TASK PROMPT:
Produce the same data once more, line for line.

DATASET EXCERPT:
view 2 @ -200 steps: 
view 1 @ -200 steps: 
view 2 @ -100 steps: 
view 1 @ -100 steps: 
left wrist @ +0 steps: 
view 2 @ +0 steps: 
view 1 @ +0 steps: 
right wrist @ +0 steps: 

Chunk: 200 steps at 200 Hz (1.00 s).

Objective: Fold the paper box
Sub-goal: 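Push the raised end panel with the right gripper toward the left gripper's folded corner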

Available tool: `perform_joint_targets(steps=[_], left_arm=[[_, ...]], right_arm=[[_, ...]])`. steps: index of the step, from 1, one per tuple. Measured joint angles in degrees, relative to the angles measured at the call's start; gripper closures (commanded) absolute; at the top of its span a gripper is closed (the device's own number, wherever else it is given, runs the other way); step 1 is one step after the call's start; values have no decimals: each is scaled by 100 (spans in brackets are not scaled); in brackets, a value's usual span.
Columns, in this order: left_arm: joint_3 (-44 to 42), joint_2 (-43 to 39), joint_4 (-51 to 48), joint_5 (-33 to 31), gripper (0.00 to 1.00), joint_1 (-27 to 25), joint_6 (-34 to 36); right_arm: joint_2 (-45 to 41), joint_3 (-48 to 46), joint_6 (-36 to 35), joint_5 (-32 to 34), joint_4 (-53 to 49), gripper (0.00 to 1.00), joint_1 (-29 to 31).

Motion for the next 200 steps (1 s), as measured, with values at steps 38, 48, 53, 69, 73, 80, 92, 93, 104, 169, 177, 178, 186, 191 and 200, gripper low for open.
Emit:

WRITTEN ANSWER:
view 2 @ -200 steps: 
view 1 @ -200 steps: 
view 2 @ -100 steps: 
view 1 @ -100 steps: 
left wrist @ +0 steps: 
view 2 @ +0 steps: 
view 1 @ +0 steps: 
right wrist @ +0 steps: 

Chunk: 200 steps at 200 Hz (1.00 s).

Objective: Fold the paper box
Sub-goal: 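Push the raised end panel with the right gripper toward the left gripper's folded corner
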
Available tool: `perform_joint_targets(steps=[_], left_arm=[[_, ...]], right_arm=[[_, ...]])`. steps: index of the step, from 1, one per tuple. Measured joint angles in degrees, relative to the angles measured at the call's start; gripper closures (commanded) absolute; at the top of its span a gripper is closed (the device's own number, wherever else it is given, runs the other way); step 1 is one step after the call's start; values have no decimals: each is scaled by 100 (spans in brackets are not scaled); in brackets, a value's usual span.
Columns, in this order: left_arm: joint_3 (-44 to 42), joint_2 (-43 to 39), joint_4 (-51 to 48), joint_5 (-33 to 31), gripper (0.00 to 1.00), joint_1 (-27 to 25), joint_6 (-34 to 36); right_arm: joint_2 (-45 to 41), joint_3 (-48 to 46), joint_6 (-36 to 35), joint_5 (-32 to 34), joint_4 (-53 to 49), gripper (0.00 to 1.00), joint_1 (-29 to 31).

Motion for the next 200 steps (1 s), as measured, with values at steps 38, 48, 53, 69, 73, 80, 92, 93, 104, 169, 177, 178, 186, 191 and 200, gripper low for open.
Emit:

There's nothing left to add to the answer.